- **Task to complete**
Out of the data below, copy every line with the string "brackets".

- **Input data**
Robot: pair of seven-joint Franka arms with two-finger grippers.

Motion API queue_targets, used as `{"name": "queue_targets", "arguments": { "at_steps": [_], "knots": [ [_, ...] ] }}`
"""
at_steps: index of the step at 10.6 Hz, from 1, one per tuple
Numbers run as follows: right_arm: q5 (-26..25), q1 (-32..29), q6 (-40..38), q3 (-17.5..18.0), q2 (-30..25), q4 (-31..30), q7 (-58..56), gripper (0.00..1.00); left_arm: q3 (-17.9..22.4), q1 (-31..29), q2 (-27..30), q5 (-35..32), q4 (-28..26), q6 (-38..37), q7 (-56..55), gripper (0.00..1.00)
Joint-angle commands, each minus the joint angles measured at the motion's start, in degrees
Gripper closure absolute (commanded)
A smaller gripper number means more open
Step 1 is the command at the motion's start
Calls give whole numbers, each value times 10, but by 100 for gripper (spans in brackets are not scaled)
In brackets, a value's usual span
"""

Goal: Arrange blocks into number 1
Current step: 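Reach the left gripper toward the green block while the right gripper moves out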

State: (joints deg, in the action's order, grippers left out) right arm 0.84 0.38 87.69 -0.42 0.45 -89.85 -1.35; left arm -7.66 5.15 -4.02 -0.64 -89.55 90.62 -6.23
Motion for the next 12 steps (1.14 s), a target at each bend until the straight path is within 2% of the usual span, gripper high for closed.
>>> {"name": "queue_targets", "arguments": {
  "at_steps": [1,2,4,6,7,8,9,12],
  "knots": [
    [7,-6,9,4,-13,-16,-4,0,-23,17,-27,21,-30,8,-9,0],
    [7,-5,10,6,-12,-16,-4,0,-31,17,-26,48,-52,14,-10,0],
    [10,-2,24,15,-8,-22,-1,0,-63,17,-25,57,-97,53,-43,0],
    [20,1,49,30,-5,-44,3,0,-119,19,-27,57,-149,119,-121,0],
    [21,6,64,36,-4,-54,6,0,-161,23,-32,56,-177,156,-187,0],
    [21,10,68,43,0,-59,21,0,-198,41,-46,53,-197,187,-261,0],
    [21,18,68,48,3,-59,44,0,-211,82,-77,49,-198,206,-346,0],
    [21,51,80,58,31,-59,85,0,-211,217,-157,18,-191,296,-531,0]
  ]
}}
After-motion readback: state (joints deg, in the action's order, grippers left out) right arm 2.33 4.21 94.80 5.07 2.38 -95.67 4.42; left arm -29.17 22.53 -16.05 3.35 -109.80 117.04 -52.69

- **Answer for the task**
Calls give whole numbers, each value times 10, but by 100 for gripper (spans in brackets are not scaled)
In brackets, a value's usual span

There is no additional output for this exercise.